With the school shootings offering up gun safety once again for the so-called national dialogue, I am reminded of the time when I was about seven and got shot at.
We were at my aunt’s friend’s house which backed onto the shore of Lake Erie. People often shot out over the lake since no one was there (look for boats first).
One of the friends, an older man probably in his 40s, took me out back with a .22 so we could target practice. Since the shooting was at bottles and tin cans and we knocked some down, I went up to set them back up for more target shooting. As I walked up, a bullet whistled past my head. The idiot had shot past my head at a remaining target.
Afterwards, I realized he was drunk. No one at the gathering noticed he was drunk before he took me out nor was anyone outraged about me getting shot at. I believe I told only my mother or my aunt later, so there wasn’t much for them to do about it anyway.

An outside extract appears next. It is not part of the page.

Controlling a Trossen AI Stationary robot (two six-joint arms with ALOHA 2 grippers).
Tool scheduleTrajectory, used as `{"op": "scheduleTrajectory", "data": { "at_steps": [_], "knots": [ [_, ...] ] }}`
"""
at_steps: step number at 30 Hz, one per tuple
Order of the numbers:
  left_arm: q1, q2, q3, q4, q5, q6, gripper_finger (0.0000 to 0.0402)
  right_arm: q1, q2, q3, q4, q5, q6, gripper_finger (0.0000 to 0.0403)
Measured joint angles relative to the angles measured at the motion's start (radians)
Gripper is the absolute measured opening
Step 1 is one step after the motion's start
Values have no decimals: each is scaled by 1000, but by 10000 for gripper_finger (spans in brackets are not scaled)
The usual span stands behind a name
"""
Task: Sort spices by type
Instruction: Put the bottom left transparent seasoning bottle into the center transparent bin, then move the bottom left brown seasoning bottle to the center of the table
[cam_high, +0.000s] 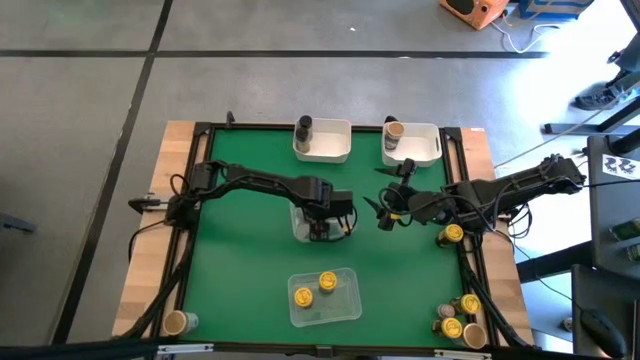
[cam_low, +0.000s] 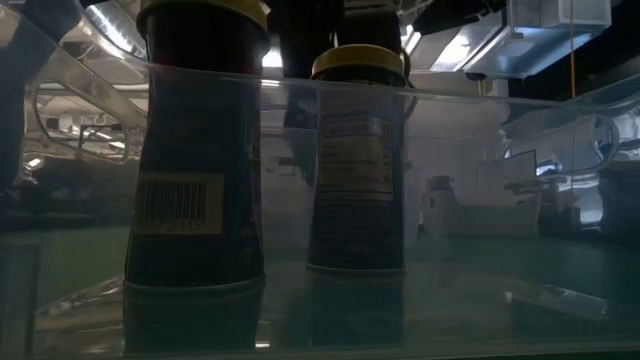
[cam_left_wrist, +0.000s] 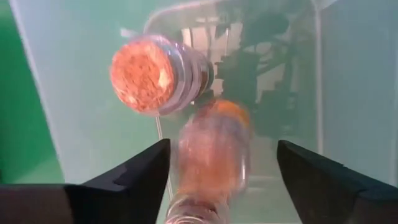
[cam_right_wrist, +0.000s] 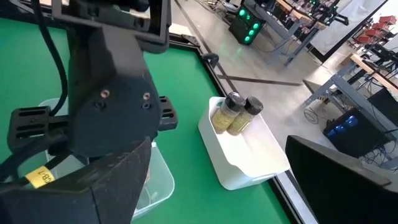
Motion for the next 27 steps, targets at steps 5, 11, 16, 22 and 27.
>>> {"op": "scheduleTrajectory", "data": {
  "at_steps": [5, 11, 16, 22, 27],
  "knots": [
    [-7, 0, 68, -41, 0, -14, 295, 0, 0, 0, -1, 0, 0, 372],
    [-37, -17, 129, -184, -3, -67, 290, 0, 0, 0, -4, 0, 0, 372],
    [-87, -88, 134, -247, -4, -99, 290, 0, 4, -5, 8, -1, -13, 372],
    [-176, -184, 131, -421, -12, -239, 290, 0, 5, -11, 25, -9, -23, 372],
    [-316, -253, 130, -450, -19, -294, 290, 0, 5, -11, 37, -42, -23, 372]
  ]
}}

I offer this as an example of the sort of things that occurred back then – that would’ve been in the early 50s. Had I been shot, it would probably have been attributed to an accidental discharge. The intoxication would probably have been treated as a normal condition – I don’t remember talk of drunk-driving back then, hence the need for MADD and SADD.
My point is that if we could changed public attitudes toward drinking and driving, perhaps we can change them on the proliferation of military-grade weapons in the hands of civilians. But to do that, we’d have to confront our well-armed past and look at just exactly why we needed and still need to be armed with such weapons.